The problem
Your answer must be an exact copy of the data below.

Data extracted from a collection:
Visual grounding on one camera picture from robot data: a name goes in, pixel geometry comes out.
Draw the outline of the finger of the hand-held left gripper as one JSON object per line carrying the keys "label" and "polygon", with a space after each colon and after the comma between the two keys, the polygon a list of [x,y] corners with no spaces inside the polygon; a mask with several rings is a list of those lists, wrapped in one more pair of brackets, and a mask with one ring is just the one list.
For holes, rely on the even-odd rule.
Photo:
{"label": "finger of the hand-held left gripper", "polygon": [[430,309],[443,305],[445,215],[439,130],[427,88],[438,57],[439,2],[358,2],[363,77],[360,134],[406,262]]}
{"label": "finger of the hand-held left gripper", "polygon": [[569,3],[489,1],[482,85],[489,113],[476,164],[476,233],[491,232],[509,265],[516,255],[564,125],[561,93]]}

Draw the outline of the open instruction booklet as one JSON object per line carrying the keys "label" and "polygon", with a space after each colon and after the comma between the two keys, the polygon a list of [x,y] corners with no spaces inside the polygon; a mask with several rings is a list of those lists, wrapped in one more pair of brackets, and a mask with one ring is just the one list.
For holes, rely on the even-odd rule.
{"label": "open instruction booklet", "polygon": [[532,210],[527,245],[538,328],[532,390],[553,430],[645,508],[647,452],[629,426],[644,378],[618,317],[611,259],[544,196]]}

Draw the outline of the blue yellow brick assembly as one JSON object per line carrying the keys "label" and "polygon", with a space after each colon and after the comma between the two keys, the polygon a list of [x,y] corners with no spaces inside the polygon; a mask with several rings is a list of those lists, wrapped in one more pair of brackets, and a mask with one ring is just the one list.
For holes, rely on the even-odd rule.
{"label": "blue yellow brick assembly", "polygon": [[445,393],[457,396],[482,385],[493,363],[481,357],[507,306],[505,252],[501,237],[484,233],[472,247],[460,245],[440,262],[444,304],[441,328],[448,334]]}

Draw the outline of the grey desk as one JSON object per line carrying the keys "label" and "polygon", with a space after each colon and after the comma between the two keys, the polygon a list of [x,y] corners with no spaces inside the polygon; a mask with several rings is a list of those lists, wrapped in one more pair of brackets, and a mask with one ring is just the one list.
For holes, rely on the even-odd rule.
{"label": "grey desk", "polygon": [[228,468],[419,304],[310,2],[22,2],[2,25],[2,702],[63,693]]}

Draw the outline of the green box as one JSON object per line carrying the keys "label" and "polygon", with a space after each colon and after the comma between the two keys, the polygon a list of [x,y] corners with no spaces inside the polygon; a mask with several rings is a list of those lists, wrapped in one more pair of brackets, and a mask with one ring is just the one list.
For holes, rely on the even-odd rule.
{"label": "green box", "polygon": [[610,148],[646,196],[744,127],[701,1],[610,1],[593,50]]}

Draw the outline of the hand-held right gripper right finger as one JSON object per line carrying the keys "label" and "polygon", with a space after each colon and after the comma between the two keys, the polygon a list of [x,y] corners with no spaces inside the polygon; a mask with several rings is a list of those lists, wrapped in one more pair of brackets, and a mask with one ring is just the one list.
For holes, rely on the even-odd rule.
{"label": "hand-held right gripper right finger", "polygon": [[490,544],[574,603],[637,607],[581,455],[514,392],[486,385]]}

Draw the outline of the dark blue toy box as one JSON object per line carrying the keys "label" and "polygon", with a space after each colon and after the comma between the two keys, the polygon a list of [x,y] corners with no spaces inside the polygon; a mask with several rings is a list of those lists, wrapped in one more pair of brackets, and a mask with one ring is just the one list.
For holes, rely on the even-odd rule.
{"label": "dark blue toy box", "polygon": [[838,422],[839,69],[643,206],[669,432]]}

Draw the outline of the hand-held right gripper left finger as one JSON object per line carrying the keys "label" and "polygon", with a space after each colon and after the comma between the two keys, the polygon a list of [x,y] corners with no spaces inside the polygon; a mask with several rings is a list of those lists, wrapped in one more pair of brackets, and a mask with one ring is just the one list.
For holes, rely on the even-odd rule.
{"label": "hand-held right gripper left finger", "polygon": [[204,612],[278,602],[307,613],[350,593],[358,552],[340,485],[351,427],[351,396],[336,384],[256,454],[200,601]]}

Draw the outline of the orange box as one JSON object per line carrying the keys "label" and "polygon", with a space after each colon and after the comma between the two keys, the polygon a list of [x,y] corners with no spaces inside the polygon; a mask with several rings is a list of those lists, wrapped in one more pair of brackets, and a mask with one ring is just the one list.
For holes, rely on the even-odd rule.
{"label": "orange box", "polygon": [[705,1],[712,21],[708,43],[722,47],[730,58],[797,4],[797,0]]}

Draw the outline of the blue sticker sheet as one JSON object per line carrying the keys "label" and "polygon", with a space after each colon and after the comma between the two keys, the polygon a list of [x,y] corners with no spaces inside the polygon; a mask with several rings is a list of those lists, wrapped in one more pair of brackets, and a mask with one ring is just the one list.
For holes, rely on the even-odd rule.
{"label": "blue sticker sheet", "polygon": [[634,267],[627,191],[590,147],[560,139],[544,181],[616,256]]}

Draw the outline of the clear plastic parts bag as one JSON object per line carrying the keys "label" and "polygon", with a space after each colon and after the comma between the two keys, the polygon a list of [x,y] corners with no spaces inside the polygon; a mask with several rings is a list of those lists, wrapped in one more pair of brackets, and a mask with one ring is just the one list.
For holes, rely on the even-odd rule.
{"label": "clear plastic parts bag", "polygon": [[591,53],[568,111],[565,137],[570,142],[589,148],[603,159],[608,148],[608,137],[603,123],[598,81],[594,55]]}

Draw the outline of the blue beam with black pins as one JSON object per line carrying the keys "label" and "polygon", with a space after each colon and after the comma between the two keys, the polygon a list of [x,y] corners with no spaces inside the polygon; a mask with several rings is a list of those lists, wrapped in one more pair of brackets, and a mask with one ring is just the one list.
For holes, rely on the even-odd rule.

Exercise response
Visual grounding on one camera picture from robot data: a name goes in, pixel geometry comes out.
Draw the outline of the finger of the hand-held left gripper as one JSON object per line carrying the keys "label" and "polygon", with a space after each colon and after the comma between the two keys, the polygon a list of [x,y] corners with no spaces inside the polygon; a mask with several rings is a list of those lists, wrapped in one more pair of brackets, and a mask with one ring is just the one list.
For holes, rely on the even-odd rule.
Photo:
{"label": "finger of the hand-held left gripper", "polygon": [[430,309],[443,305],[445,215],[439,130],[427,88],[438,57],[439,2],[358,2],[363,77],[360,134],[406,262]]}
{"label": "finger of the hand-held left gripper", "polygon": [[569,3],[489,1],[482,85],[489,113],[476,164],[476,233],[491,232],[509,265],[516,255],[564,125],[561,93]]}

Draw the outline of the open instruction booklet as one JSON object per line carrying the keys "label" and "polygon", with a space after each colon and after the comma between the two keys, the polygon a list of [x,y] corners with no spaces inside the polygon; a mask with several rings is a list of those lists, wrapped in one more pair of brackets, and a mask with one ring is just the one list.
For holes, rely on the even-odd rule.
{"label": "open instruction booklet", "polygon": [[532,210],[527,245],[538,328],[532,390],[553,430],[645,508],[647,452],[629,426],[644,378],[618,317],[611,259],[544,196]]}

Draw the outline of the blue yellow brick assembly as one JSON object per line carrying the keys "label" and "polygon", with a space after each colon and after the comma between the two keys, the polygon a list of [x,y] corners with no spaces inside the polygon; a mask with several rings is a list of those lists, wrapped in one more pair of brackets, and a mask with one ring is just the one list.
For holes, rely on the even-odd rule.
{"label": "blue yellow brick assembly", "polygon": [[445,393],[457,396],[482,385],[493,363],[481,357],[507,306],[505,252],[501,237],[484,233],[472,247],[460,245],[440,262],[444,304],[441,328],[448,334]]}

Draw the outline of the grey desk as one JSON object per line carrying the keys "label" and "polygon", with a space after each colon and after the comma between the two keys, the polygon a list of [x,y] corners with no spaces inside the polygon; a mask with several rings is a list of those lists, wrapped in one more pair of brackets, and a mask with one ring is just the one list.
For holes, rely on the even-odd rule.
{"label": "grey desk", "polygon": [[228,468],[419,304],[310,2],[22,2],[2,25],[2,702],[63,693]]}

Draw the outline of the green box as one JSON object per line carrying the keys "label" and "polygon", with a space after each colon and after the comma between the two keys, the polygon a list of [x,y] corners with no spaces inside the polygon; a mask with several rings is a list of those lists, wrapped in one more pair of brackets, and a mask with one ring is just the one list.
For holes, rely on the even-odd rule.
{"label": "green box", "polygon": [[610,148],[646,196],[744,127],[701,1],[610,1],[593,50]]}

Draw the outline of the hand-held right gripper right finger as one JSON object per line carrying the keys "label" and "polygon", with a space after each colon and after the comma between the two keys, the polygon a list of [x,y] corners with no spaces inside the polygon; a mask with several rings is a list of those lists, wrapped in one more pair of brackets, and a mask with one ring is just the one list.
For holes, rely on the even-odd rule.
{"label": "hand-held right gripper right finger", "polygon": [[490,544],[574,603],[637,607],[581,455],[514,392],[486,385]]}

Draw the outline of the dark blue toy box as one JSON object per line carrying the keys "label" and "polygon", with a space after each colon and after the comma between the two keys, the polygon a list of [x,y] corners with no spaces inside the polygon; a mask with several rings is a list of those lists, wrapped in one more pair of brackets, and a mask with one ring is just the one list.
For holes, rely on the even-odd rule.
{"label": "dark blue toy box", "polygon": [[838,422],[839,69],[643,206],[669,432]]}

Draw the outline of the hand-held right gripper left finger as one JSON object per line carrying the keys "label" and "polygon", with a space after each colon and after the comma between the two keys, the polygon a list of [x,y] corners with no spaces inside the polygon; a mask with several rings is a list of those lists, wrapped in one more pair of brackets, and a mask with one ring is just the one list.
For holes, rely on the even-odd rule.
{"label": "hand-held right gripper left finger", "polygon": [[204,612],[278,602],[307,613],[350,593],[358,552],[340,485],[351,427],[351,396],[336,384],[256,454],[200,601]]}

Draw the outline of the orange box as one JSON object per line carrying the keys "label" and "polygon", with a space after each colon and after the comma between the two keys, the polygon a list of [x,y] corners with no spaces inside the polygon; a mask with several rings is a list of those lists, wrapped in one more pair of brackets, and a mask with one ring is just the one list.
For holes, rely on the even-odd rule.
{"label": "orange box", "polygon": [[705,1],[712,21],[708,43],[722,47],[730,58],[797,4],[797,0]]}

Draw the outline of the blue sticker sheet as one JSON object per line carrying the keys "label" and "polygon", with a space after each colon and after the comma between the two keys, the polygon a list of [x,y] corners with no spaces inside the polygon; a mask with several rings is a list of those lists, wrapped in one more pair of brackets, and a mask with one ring is just the one list.
For holes, rely on the even-odd rule.
{"label": "blue sticker sheet", "polygon": [[634,267],[627,191],[590,147],[560,139],[544,181],[616,256]]}

Draw the outline of the clear plastic parts bag as one JSON object per line carrying the keys "label" and "polygon", with a space after each colon and after the comma between the two keys, the polygon a list of [x,y] corners with no spaces inside the polygon; a mask with several rings is a list of those lists, wrapped in one more pair of brackets, and a mask with one ring is just the one list.
For holes, rely on the even-odd rule.
{"label": "clear plastic parts bag", "polygon": [[591,53],[568,111],[565,137],[570,142],[589,148],[603,159],[608,148],[608,137],[603,123],[598,81],[594,55]]}

Draw the outline of the blue beam with black pins as one JSON object per line carrying the keys "label" and "polygon", with a space after each colon and after the comma between the two keys, the polygon a list of [x,y] corners with no spaces inside the polygon; a mask with several rings is a list of those lists, wrapped in one more pair of brackets, and a mask with one ring is just the one list.
For holes, rely on the even-odd rule.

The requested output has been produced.